# libFuzzer and ClusterFuzz Integration

*** note
Most links on this page are private.
***

ClusterFuzz is a distributed fuzzing infrastructure 
([go/clusterfuzz](https://goto.google.com/clusterfuzz)) that automatically
executes libFuzzer tests on scale.

## Status Links

* [Buildbot] - status of all libFuzzer builds.
* [ClusterFuzz Fuzzer Status] - fuzzing metrics, links to crashes and coverage 
reports.
* [ClusterFuzz libFuzzer Logs] - individual fuzzer run logs.
* [Corpus GCS Bucket] - current corpus for each fuzzer. Can be used to upload
bootstrapped corpus.

## Integration Details

The integration between libFuzzer and ClusterFuzz consists of:

* Build rules definition in [fuzzer_test.gni].
* [Buildbot] that automatically discovers fuzzers using `gn refs` facility, 
builds fuzzers with multiple sanitizers and uploads binaries to a special
GCS bucket. Build bot recipe is defined in [chromium_libfuzzer.py].
* ClusterFuzz downloads new binaries once a day and runs fuzzers continuously.
* Fuzzer run logs are uploaded to [ClusterFuzz libFuzzer Logs] GCS bucket.
* Fuzzing corpus is maintained for each fuzzer in [Corpus GCS Bucket]. Once a day
corpus is minimized to reduce number of duplicates and/or reduce effect of 
parasitic coverage. 
* [ClusterFuzz Fuzzer Status] displays fuzzer runtime 
metrics as well as provides links to crashes and coverage reports. The information
is collected every 30 minutes.


## Corpus
ClusterFuzz uses two corpus types with libFuzzer:

* **Seed** (or **static**) corpus: files manually uploaded by developers.
ClusterFuzz uses these files for fuzzing but doesn't delete/overwrite them.
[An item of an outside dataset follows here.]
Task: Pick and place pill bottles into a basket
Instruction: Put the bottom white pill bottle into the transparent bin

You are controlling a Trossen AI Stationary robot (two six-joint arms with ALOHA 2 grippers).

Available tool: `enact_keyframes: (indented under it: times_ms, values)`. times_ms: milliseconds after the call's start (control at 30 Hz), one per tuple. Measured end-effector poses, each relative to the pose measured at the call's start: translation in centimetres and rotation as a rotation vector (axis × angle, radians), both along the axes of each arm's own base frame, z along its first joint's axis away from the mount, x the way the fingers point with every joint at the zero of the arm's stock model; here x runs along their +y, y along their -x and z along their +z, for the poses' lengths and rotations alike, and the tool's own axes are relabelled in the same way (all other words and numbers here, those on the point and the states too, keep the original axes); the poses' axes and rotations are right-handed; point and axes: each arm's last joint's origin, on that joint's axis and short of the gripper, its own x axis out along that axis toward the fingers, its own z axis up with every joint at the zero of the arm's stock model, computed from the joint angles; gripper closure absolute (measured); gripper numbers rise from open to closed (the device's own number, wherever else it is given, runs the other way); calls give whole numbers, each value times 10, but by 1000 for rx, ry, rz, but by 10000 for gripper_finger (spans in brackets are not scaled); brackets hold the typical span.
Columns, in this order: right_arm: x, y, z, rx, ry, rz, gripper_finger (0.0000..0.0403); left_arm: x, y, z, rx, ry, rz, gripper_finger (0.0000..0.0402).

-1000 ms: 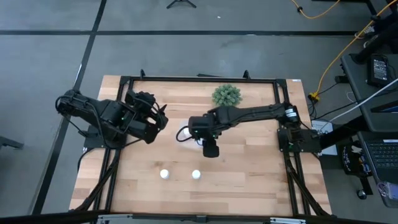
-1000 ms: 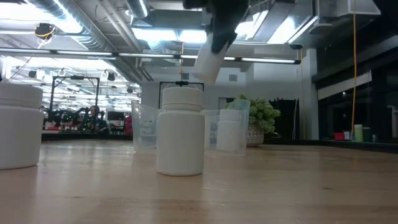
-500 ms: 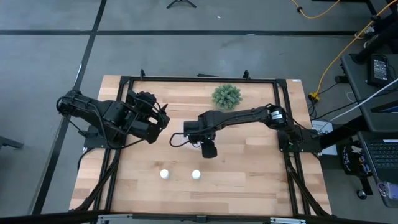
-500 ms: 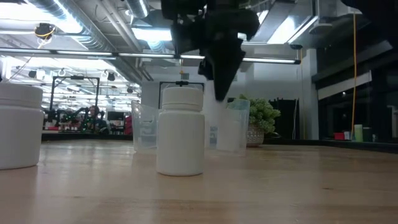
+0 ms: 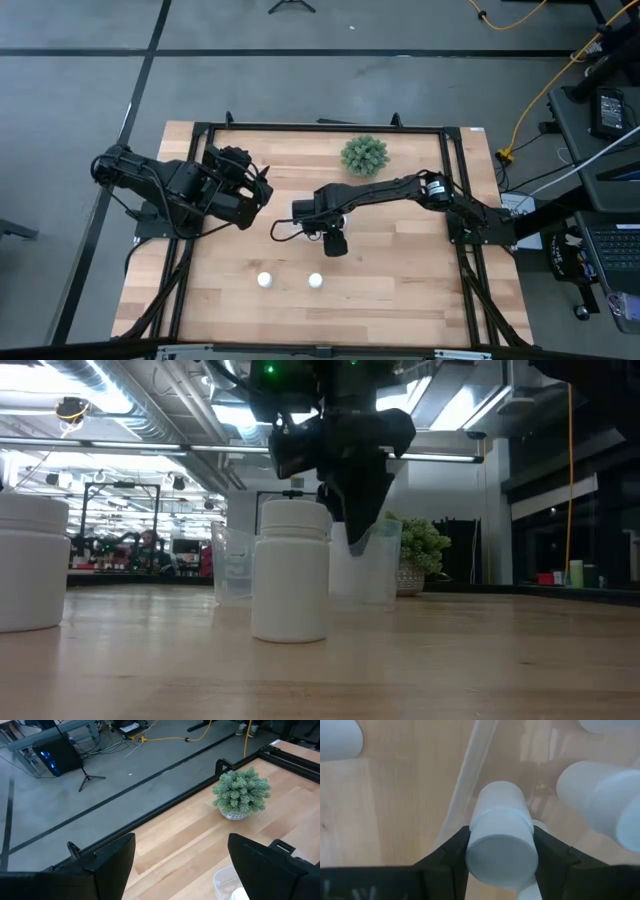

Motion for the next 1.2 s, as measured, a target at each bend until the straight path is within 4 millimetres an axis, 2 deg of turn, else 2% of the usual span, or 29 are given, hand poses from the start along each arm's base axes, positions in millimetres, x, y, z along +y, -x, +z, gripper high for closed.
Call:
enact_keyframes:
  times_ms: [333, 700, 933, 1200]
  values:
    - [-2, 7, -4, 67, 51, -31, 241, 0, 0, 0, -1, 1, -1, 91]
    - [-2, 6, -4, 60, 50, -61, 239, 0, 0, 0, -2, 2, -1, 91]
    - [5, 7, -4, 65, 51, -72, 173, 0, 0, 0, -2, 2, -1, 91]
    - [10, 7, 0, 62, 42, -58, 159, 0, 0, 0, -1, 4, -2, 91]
* **General** (or **working**) corpus: files generated by fuzzers themselves.
These corpus files are frequently modified during fuzzing sessions and can be
deleted during corpus minimization.

A fuzzer has two input corpus directories, seed and general, but its output
goes into general corpus directory. Seed corpus is read-only.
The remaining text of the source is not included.